Because it is now painful, I have lost all interest in sex. I don’t know if it’s gonna come back , but I really don’t want my husband to know that so I figured I would ask you guys if anyone has experienced a similar problem. And if I can ask you guys, who can I ask? Thanks


#2

Same here. No pain, but also no feeling. It isn’t so important to me or my hubby, (because of his age and med conditions, he isn’t interested either), but I know it can’t be a very big deal when interest is unequal. Best advice I can give is talk about it with him. He might be thinking it’s about him, not your body betraying you. It seem like there would be middle ground in this issue, if all other things in your relationship are stable. Best of luck to you both.


#3

Also, keep in mind there are many different ways to be intimate that don’t involve straight-up sex. Actually, there are many different ways to have sex! Sounds like you need to start thinking outside the box.

One of the first things that popped into my mind is a massage for your partner with a “happy ending.”
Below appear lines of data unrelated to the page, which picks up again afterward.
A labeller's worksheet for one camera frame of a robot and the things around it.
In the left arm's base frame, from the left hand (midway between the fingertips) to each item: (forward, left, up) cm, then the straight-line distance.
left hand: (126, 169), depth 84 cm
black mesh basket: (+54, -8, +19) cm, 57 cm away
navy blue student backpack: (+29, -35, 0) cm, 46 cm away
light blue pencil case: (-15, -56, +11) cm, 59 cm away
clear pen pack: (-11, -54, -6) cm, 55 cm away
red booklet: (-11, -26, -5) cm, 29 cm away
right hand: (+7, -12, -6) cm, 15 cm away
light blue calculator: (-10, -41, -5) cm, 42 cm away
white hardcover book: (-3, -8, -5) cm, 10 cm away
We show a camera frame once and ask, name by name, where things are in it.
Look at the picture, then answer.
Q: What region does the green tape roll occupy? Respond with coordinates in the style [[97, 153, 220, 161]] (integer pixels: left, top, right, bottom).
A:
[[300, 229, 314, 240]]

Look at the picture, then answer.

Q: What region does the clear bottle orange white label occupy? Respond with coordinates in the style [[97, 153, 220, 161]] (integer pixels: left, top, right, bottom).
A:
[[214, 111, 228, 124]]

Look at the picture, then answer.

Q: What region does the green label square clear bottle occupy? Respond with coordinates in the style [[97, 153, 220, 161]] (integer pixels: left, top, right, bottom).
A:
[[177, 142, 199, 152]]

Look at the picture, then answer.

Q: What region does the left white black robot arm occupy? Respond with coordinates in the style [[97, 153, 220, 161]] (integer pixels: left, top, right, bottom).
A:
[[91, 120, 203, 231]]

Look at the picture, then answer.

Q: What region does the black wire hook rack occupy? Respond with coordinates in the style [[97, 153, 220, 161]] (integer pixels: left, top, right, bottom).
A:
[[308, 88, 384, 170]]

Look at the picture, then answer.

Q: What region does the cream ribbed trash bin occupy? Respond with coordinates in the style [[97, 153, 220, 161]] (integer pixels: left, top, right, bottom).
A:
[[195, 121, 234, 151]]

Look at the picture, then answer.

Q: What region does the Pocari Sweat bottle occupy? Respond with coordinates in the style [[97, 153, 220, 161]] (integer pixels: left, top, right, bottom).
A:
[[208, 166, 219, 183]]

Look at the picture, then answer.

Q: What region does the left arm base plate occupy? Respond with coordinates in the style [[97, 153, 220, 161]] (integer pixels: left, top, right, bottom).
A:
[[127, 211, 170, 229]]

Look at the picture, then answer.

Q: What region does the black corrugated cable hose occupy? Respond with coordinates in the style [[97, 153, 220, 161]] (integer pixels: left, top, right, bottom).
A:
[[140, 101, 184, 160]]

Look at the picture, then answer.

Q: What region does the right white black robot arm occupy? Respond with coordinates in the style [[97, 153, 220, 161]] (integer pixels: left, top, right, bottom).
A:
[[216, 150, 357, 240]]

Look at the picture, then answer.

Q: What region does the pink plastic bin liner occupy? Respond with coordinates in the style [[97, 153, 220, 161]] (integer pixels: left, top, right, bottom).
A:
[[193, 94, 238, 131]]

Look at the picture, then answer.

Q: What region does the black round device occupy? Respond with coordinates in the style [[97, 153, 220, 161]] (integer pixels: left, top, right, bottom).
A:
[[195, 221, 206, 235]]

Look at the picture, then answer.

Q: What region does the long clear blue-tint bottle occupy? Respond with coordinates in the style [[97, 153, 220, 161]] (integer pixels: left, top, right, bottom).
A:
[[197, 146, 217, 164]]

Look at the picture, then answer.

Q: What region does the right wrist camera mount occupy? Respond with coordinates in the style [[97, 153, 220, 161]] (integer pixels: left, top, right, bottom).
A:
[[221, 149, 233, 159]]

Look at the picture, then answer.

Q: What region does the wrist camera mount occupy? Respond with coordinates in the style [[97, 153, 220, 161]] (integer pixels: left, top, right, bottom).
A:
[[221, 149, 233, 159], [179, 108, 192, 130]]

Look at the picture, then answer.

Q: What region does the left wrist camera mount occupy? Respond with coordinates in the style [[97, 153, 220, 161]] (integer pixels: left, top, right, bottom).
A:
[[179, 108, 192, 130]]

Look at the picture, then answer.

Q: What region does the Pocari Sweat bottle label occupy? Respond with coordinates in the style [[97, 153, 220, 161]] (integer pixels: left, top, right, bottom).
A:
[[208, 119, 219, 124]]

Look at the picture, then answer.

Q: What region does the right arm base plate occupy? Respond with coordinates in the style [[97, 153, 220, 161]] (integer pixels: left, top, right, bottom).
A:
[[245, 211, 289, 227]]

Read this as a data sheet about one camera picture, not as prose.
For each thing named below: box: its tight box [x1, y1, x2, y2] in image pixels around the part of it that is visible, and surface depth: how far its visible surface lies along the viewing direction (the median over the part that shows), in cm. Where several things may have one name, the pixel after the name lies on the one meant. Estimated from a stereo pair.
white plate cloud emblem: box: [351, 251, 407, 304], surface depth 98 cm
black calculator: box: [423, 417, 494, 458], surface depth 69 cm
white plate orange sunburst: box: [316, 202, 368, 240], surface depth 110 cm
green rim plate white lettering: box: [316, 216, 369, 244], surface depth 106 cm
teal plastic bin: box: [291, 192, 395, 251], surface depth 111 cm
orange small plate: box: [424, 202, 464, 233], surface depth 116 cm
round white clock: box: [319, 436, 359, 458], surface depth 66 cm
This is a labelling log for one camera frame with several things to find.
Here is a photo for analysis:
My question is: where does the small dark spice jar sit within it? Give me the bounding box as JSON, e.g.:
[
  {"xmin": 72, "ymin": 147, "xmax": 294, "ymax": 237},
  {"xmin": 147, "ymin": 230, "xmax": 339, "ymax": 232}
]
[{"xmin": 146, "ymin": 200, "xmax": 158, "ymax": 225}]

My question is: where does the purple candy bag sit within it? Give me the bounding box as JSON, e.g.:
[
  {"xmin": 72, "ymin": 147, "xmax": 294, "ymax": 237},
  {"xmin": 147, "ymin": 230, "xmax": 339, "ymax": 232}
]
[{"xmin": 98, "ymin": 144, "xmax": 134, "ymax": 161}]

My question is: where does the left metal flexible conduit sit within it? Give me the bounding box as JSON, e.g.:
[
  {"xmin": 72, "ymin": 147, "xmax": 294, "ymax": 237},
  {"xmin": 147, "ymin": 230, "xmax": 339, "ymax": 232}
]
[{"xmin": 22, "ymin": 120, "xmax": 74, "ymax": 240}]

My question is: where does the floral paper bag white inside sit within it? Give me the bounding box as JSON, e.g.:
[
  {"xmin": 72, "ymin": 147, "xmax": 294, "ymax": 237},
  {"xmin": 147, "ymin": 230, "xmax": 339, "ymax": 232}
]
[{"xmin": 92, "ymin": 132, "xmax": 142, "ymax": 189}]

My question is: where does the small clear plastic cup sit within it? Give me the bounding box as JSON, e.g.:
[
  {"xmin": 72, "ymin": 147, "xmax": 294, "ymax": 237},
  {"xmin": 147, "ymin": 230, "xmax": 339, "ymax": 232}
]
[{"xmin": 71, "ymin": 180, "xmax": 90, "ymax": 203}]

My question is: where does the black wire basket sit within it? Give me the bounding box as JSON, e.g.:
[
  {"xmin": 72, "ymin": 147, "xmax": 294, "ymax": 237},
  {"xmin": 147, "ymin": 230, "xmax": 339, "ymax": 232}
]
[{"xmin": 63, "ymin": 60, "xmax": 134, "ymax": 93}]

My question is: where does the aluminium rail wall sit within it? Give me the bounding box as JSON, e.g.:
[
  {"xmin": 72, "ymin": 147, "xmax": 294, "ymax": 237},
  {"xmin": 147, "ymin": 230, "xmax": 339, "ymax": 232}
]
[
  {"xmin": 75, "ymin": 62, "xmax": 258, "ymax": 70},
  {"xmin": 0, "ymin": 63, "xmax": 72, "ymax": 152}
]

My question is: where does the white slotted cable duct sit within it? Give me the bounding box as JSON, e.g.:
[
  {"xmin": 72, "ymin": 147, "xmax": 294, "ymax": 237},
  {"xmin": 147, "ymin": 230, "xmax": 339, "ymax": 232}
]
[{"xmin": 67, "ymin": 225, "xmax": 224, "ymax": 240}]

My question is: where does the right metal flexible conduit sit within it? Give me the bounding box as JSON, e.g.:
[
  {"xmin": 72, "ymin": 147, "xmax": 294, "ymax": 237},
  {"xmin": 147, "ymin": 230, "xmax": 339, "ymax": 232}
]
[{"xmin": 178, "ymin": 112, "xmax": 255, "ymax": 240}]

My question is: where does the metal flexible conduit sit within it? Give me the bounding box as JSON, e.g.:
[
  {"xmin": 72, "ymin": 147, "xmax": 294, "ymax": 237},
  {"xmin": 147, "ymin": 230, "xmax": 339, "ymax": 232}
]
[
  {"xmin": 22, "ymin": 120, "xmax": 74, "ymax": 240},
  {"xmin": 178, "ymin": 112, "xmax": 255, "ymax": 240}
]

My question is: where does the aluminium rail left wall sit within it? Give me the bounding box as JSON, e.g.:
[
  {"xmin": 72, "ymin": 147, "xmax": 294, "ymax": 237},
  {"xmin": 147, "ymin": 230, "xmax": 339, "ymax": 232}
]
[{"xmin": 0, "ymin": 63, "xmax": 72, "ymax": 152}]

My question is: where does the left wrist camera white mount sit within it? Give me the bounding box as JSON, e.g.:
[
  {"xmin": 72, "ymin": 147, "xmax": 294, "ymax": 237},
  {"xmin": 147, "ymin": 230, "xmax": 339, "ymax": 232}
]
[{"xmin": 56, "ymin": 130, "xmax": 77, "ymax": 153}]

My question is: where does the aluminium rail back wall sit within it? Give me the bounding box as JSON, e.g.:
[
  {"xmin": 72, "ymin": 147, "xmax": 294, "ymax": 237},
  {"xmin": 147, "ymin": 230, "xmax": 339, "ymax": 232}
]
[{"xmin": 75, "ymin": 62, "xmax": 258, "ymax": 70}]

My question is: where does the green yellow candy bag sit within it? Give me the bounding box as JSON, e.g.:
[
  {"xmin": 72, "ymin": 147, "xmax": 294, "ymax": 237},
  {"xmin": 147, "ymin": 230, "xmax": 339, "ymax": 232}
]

And the array of toys out there is truly mind boggling. I’m sure there’s something out there that allows for the intimacy of “sex” without triggering your pain or tiring you out.

And I agree with Zananne, you can’t hide this, you need to discuss it, but not as something that’s off limits, but rather as something that needs to change to be the best it can be for both of you.

azurelle


#4

I have pudendal neuralgia and Interstitial Cystitis on top of my Fibromyalgia and it makes it so difficult to have sex at times. I also have limited range of motion with my hips due to severe muscle knots. I completely understand. I am a very sexual person and I love sex, but sometimes it is just too painful. My hubby understands and is good about it, but when I can’t I feel way down about it. What I try to do is take a really warm bath and let my body warm up, I take my medication and try to let him do most of the work during sex when I feel that bad. We also use a lot of lube to help with the pain and he is gentle with moving my body. I hope this helps. :slight_smile: You are not alone


#5

Thank you! That does give me some things I can do that will help me feel that I do have some control over some parts of my life. I don’t want Fibro to keep taking over my life it’s almost like a silent enemy I feel like I’m fighting every day.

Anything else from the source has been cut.